▶ _About this task_
In the entries below, find the line with "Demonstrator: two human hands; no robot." and the line with "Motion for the"; give again those lines and every line between them, exactly.

Source data
+---+

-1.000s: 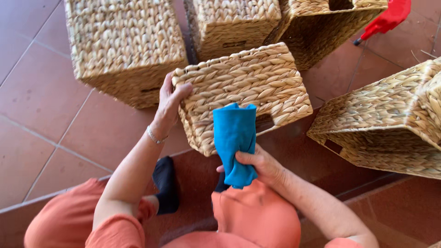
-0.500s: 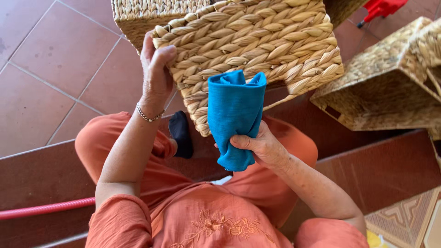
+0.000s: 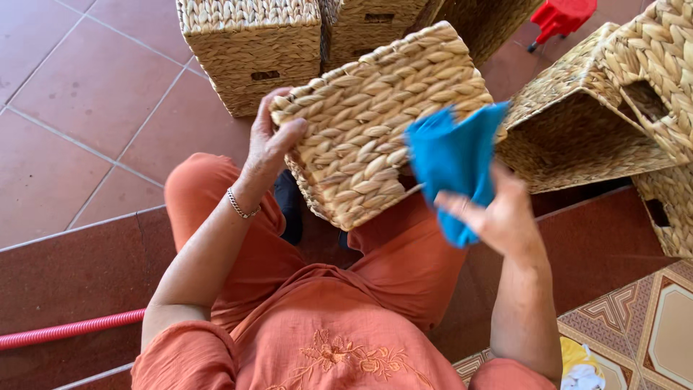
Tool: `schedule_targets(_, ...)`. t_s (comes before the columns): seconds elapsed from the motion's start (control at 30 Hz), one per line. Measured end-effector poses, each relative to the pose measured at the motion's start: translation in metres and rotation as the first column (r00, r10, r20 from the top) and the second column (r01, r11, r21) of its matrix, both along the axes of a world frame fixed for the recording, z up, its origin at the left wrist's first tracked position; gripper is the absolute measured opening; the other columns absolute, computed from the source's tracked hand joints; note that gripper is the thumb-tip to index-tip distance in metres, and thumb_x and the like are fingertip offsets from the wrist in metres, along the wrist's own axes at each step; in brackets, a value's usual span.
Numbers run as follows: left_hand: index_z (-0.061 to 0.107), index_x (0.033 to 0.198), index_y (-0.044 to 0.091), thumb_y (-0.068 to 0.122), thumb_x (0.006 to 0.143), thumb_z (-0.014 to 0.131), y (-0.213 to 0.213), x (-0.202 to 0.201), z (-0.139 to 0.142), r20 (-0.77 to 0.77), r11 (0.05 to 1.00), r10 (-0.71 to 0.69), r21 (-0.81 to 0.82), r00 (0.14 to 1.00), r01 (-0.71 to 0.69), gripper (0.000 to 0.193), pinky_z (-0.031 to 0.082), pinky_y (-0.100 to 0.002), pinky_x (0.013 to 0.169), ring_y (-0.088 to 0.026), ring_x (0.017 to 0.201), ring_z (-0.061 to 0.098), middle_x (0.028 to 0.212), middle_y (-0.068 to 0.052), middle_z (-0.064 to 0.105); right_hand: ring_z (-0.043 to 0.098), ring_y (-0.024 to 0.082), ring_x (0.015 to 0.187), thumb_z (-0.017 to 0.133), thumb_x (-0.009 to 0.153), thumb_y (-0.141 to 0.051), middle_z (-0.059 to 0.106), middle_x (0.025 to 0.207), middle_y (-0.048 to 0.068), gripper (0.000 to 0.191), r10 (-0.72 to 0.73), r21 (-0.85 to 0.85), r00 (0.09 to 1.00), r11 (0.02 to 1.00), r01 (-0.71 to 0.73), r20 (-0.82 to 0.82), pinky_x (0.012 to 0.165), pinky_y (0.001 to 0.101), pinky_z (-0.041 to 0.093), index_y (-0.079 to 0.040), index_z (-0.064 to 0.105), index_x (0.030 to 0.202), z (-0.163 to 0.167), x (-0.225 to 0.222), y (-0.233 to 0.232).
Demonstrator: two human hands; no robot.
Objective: The person sits on the tiled floor and wipes woven water-hyacinth storage baskets one at a time with a blue cloth, turning each basket to clean its sides and lid, then sets it aside and picks up the next basket.
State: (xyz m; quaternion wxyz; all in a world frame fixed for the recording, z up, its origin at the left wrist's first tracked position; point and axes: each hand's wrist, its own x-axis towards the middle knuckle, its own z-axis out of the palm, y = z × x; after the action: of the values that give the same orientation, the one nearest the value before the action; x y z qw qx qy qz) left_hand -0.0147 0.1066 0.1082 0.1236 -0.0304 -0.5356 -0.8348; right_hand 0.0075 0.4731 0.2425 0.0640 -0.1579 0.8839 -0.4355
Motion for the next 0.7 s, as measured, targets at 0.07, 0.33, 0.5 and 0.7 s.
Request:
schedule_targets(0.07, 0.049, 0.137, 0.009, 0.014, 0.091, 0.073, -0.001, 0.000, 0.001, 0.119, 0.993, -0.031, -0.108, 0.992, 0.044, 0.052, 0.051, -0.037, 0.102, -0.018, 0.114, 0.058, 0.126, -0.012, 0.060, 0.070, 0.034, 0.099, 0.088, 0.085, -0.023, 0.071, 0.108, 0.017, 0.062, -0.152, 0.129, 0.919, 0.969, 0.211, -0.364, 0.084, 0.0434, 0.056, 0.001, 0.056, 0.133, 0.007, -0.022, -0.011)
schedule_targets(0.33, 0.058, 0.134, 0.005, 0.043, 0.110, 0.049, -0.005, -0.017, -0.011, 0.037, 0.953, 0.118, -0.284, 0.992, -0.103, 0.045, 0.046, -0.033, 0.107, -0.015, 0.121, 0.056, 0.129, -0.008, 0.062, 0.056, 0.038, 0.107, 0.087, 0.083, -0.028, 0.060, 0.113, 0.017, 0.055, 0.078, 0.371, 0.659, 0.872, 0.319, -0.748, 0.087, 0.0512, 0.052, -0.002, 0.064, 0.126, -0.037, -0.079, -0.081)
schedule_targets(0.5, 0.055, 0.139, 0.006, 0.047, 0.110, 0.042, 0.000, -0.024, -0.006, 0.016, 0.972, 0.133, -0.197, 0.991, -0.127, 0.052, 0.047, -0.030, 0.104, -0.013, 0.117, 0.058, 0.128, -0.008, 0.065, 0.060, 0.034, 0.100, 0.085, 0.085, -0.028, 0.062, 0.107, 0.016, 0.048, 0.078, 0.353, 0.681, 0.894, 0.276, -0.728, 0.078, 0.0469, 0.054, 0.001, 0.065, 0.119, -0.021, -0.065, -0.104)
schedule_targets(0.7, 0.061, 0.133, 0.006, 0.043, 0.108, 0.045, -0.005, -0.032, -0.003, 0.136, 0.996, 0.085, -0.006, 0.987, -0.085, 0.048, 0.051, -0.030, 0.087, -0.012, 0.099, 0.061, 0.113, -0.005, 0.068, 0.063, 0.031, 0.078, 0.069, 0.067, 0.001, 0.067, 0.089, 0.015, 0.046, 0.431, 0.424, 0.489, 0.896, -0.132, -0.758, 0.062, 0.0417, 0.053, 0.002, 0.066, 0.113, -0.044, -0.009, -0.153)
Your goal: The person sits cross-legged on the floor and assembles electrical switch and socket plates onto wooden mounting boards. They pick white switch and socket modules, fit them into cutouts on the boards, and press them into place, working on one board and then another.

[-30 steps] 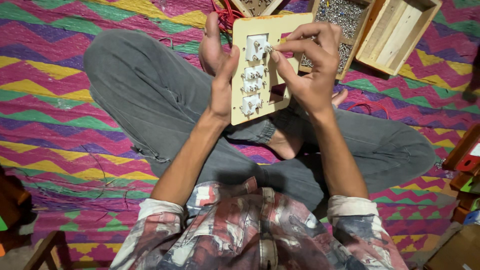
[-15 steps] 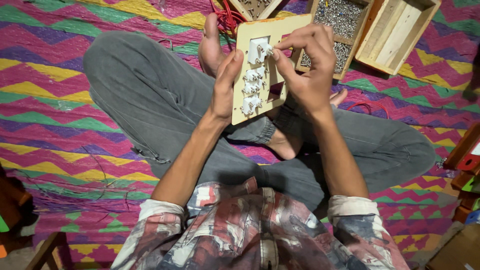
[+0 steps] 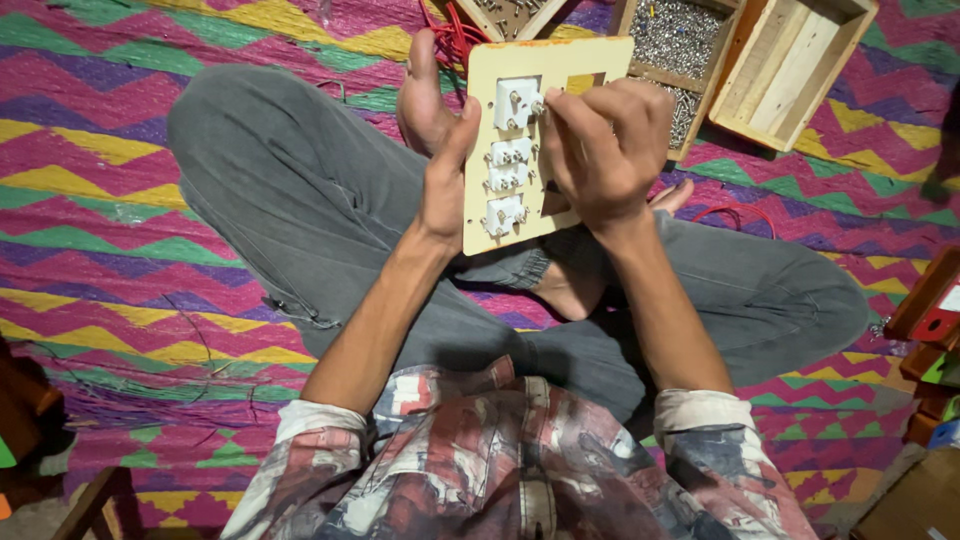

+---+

▶ _Reply to the exercise_
Demonstrator: two human hands; no robot.
Objective: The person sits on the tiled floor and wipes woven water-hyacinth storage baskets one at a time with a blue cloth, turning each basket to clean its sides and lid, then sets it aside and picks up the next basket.
State: (xyz m; quaternion wxyz; all in a world frame fixed for the recording, z up, its origin at the left wrist's first tracked position; point and axes: each hand's wrist, its own x-axis towards the middle knuckle, its own z-axis out of the palm, y = z × x; after the action: of the values that give the same orientation, the one nearest the value before the action; x y z qw qx qy qz) left_hand -0.0147 0.1066 0.1082 0.1236 -0.0304 -0.5356 -0.8348; right_hand 0.0075 0.4731 0.2425 0.0640 -0.1579 0.8839 -0.4355
Motion for the next 0.7 s, as measured, targets at 0.07, 0.33, 0.5 and 0.7 s.

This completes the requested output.